**TASK DETAILS:** Repeat all of the records word for word, but skip any picture.

(Stored entries)

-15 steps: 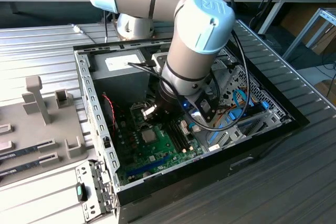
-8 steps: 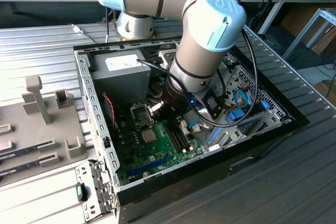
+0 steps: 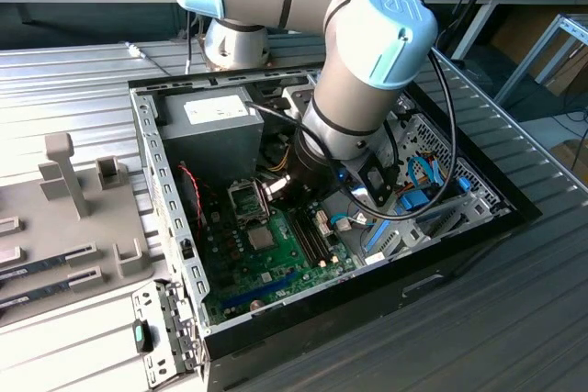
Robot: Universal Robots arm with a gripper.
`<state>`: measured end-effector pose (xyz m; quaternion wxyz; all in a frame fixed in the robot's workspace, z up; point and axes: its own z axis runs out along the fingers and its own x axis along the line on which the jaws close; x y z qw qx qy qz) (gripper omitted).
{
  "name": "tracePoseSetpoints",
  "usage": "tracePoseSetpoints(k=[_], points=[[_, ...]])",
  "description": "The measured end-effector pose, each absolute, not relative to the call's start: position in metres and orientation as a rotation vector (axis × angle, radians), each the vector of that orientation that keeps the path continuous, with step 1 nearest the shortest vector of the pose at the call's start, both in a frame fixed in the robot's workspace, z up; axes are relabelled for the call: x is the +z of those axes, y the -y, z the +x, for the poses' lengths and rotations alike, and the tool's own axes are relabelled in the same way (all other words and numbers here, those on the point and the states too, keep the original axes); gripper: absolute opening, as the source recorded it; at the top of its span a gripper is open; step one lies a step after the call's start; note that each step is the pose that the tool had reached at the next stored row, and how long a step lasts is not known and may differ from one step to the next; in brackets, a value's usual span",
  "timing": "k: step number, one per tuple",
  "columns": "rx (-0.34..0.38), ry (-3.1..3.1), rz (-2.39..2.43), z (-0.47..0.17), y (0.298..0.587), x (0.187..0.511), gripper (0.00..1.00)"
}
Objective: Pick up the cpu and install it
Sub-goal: 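Place the cpu into insertion slot, then close the cpu cover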
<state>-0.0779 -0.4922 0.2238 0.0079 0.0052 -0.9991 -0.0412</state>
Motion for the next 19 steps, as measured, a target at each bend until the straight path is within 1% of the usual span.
tracePoseSetpoints(k=[9, 15, 17, 19], points=[[-0.129, 3.123, 0.016, -0.078, 0.492, 0.224, 0.11], [-0.134, 3.123, 0.016, -0.077, 0.473, 0.223, 0.11], [-0.152, 3.121, 0.017, -0.077, 0.469, 0.223, 0.11], [-0.200, 3.117, 0.017, -0.075, 0.468, 0.223, 0.11]])
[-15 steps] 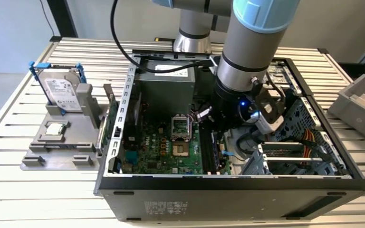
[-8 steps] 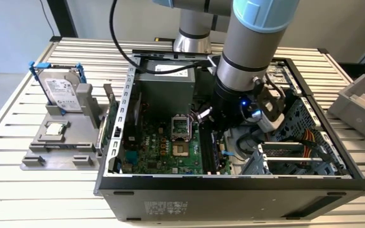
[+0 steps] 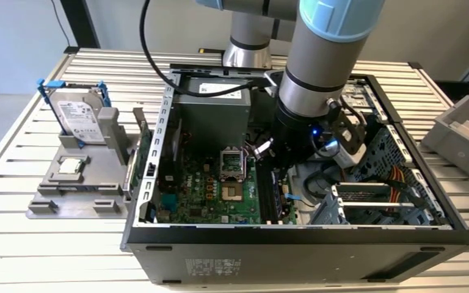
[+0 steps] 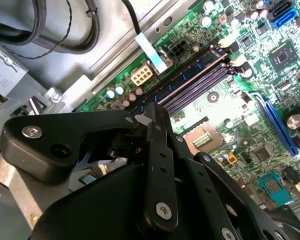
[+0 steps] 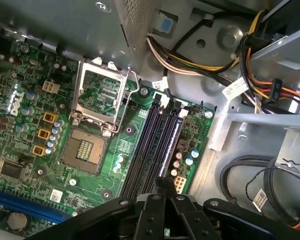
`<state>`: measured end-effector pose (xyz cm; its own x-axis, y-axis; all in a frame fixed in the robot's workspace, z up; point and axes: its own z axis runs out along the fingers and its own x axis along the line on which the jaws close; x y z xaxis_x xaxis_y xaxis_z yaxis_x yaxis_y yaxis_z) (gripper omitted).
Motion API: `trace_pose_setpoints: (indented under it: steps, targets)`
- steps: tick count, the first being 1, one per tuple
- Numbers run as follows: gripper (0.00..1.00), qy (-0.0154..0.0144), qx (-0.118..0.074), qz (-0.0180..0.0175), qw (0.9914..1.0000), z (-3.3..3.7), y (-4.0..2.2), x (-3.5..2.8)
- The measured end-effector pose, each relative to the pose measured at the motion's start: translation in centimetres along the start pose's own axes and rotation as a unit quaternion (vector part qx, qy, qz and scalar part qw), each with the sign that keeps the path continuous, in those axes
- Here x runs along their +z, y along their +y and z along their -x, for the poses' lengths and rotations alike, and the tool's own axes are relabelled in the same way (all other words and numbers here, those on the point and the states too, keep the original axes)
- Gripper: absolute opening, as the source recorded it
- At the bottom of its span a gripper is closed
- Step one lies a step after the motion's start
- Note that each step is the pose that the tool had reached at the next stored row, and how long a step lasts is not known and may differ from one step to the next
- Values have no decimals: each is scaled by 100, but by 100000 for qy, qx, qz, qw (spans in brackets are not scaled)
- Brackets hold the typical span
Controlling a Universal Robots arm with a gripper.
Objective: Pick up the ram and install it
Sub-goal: 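Press down the ram until it locks into place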
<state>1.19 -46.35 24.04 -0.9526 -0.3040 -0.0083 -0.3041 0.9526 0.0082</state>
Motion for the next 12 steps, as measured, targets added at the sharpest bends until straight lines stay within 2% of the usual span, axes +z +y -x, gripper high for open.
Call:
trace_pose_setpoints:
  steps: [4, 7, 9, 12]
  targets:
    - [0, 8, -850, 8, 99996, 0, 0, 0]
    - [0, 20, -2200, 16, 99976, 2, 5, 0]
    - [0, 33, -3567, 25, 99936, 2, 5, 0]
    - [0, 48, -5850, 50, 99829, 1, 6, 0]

**REPLY:**
-15 steps: 
-8 steps: 
+0 steps: 
Robot: Universal Robots arm with a gripper.
`<state>`: measured end-effector pose (xyz m; quaternion wxyz; all in a frame fixed in the robot's workspace, z up; point and axes: its own z axis runs out along the fingers and its own x axis along the line on which the jaws close; x y z qw qx qy qz) (gripper omitted).
{
  "name": "tracePoseSetpoints",
  "usage": "tracePoseSetpoints(k=[_], points=[[_, ...]])",
  "description": "The measured end-effector pose, each absolute, not relative to the call's start: position in metres and orientation as a rotation vector (axis × angle, radians), each the vector of that orientation that keeps the path continuous, with step 1 nearest the shortest vector of the pose at the call's start, both in a frame fixed in the robot's workspace, z up; axes are relabelled for the call: x is the +z of those axes, y the -y, z the +x, for the poses' lengths and rotations alike, and the tool's own axes are relabelled in the same way (all other words and numbers here, those on the point and the states too, keep the original axes); gripper: absolute opening, as the source recorded it; at the top of its span a gripper is open; step one lies a step after the call's start; note that each step is the pose that the tool had reached at the next stored row, and how long a step lasts is not known and may differ from one step to the next; in brackets, a value's usual span",
  "timing": "k: step number, one per tuple",
  "columns": "rx (-0.34..0.38), ry (-3.1..3.1), rz (-2.39..2.43), z (-0.47..0.17), y (0.298..0.587), x (0.187..0.511), gripper (0.00..1.00)"
}
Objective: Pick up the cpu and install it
Sub-goal: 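Place the cpu into insertion slot, then close the cpu cover
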<state>-0.0779 -0.4922 0.2238 0.0079 0.0052 -0.9991 -0.0412</state>
Motion for the next 19 steps, as measured, a target at each bend until the straight path is within 1% of the usual span.
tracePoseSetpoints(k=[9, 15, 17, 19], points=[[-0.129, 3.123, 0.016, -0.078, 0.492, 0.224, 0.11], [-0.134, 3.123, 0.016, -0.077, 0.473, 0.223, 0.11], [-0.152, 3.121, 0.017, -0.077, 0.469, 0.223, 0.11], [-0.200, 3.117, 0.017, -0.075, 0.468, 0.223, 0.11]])
[-15 steps] 
[-8 steps] 
[+0 steps] 
[+0 steps] 
[+0 steps] 
`<state>`: measured end-effector pose (xyz cm; its own x-axis, y-axis; all in a frame fixed in the robot's workspace, z up; point and axes: its own z axis runs out along the fingers and its own x axis along the line on which the jaws close; x y z xaxis_x xaxis_y xaxis_z yaxis_x yaxis_y yaxis_z) (gripper omitted).
Motion API: `trace_pose_setpoints: (indented under it: steps, targets)`
- steps: tick count, the first being 1, one per tuple
- Numbers run as follows: gripper (0.00..1.00), qy (-0.0154..0.0144), qx (-0.118..0.074), qz (-0.0180..0.0175), qw (0.9914..1.0000), z (-3.3..3.7), y (-4.0..2.2), x (-3.5..2.8)
- The measured end-effector pose, each relative to the pose measured at the motion's start: translation in centimetres along the start pose's own axes and rotation as a unit quaternion (vector part qx, qy, qz and scalar part qw), each with the sign that keeps the path continuous, in those axes
- Here x runs along their +z, y along their +y and z along their -x, for the poses' lengths and rotations alike, and the tool's own axes are relabelled in the same way (all other words and numbers here, those on the point and the states too, keep the original axes)
- Gripper: absolute opening, as the source recorded it
- At the bottom of its span a gripper is closed
- Step one lies a step after the motion's start
- Note that each step is the pose that the tool had reached at the next stored row, and how long a step lasts is not known and may differ from one step to the next
- Values have no decimals: each is scaled by 100, but by 100000 for qy, qx, qz, qw (spans in brackets are not scaled)
- Brackets hold the typical span
Controlling a Universal Robots arm with a gripper.
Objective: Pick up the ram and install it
Sub-goal: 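Press down the ram until it locks into place
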<state>1.19 -46.35 24.04 -0.9526 -0.3040 -0.0083 -0.3041 0.9526 0.0082</state>
Motion for the next 12 steps, as measured, targets added at the sharpest bends until straight lines stay within 2% of the usual span, axes +z +y -x, gripper high for open.
Call:
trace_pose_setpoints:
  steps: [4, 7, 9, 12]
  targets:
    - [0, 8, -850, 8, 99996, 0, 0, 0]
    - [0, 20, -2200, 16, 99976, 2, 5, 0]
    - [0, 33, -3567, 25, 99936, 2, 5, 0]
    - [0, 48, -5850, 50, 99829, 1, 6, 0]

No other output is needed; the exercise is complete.